[Publié le 15/04/24 à 6h, mis à jour le 16/04/24 à 10h]
« Nous étions tout proches de le faire », estime un membre du conseil d'administration. Un train militant, au service des territoires et avec une part d'utopie dont ses promoteurs ne se sont jamais caché. C'est ce qui aura fait la marque de la courte histoire de Railcoop. Et aussi peut-être sa faillite. La coopérative ferroviaire basée à Figeac dans le Lot avait rendez-vous au tribunal de commerce de Cahors ce lundi 15 avril. Après avoir accumulé 4,7 millions d'euros de pertes sur ses activités fret en 2022, la société s'est vue réclamer 800.000 euros de frais de garage par le restaurateur ferroviaire ACCM pour ses deux rames en attente de rénovation. Des frais finalement impossibles à assumer alors que le redressement judiciaire de Railcoop avait débuté en octobre. Le tribunal a mis sa décision en délibéré au 29 avril.

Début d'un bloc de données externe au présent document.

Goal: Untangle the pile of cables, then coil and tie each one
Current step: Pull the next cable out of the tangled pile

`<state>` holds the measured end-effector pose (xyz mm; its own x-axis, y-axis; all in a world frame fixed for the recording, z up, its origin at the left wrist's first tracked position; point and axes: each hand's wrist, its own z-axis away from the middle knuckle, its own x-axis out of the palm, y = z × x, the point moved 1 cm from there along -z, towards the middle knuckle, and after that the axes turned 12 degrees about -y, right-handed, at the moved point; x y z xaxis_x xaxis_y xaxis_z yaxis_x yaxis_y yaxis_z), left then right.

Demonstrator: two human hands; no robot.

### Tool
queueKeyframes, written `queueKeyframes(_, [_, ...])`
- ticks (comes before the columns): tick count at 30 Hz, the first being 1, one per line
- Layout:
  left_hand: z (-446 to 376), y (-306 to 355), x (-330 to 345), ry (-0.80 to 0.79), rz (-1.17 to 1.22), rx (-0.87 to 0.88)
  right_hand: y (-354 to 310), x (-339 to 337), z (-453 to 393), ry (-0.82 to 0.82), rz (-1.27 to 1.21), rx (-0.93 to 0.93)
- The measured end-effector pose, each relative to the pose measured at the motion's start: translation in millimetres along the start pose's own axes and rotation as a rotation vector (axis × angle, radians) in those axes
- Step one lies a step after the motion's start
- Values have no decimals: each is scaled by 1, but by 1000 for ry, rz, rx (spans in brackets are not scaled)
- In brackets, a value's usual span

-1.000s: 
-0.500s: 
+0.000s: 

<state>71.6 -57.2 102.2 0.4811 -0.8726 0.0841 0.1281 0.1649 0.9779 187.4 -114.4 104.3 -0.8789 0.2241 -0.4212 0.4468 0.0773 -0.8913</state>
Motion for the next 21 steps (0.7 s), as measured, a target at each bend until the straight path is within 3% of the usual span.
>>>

« Nous étions en litige avec ACCM. Elle nous savait en difficulté et elle a pourtant multiplié par dix ses frais de parking pour nos deux rames, alors qu'elles étaient stockées à l'extérieur de leurs locaux, sur des voies désaffectées », explique à La Tribune une source interne chez Railcoop. « ACCM savait qu'on ne pourrait pas payer la facture et a ainsi multiplié les créances, ce qui leur a permis de récupérer les rames à moindres frais avec l'aval du tribunal de commerce de Clermont en fin d'année dernière. Cela a été le coup de grâce pour nous car nous avions décidé de vendre les rames pour nous dégager du cash et lancer de nouvelles études concernant la ligne Bordeaux-Lyon. »
La coopérative a, en vain, lancé de nouveaux appels à souscriptions parmi ses 14.000 sociétaires et au-delà, dans l'espoir de relancer la ligne Bordeaux-Lyon par le centre de la France. Un dessein poursuivi depuis sa création en 2019 avec comme boussole la desserte du territoire, la petite vitesse de voyage et le financement participatif. De quoi en faire une structure inédite dans le nouveau monde de la concurrence ferroviaire.
Elle avait d'ailleurs passé un premier cap en lançant son activité de fret, en fin d'année 2021. Avec en moyenne un flux par semaine, l'opérateur livrait alors du bois pour le compte d'un client entre Figeac et Saint-Gaudens. Un deuxième flux de transport de marchandises avait même été initié, mais cette activité de fret était aussi la condition pour un éventuel soutien financier de la Région Occitanie, non concernée par le projet sur les voyageurs.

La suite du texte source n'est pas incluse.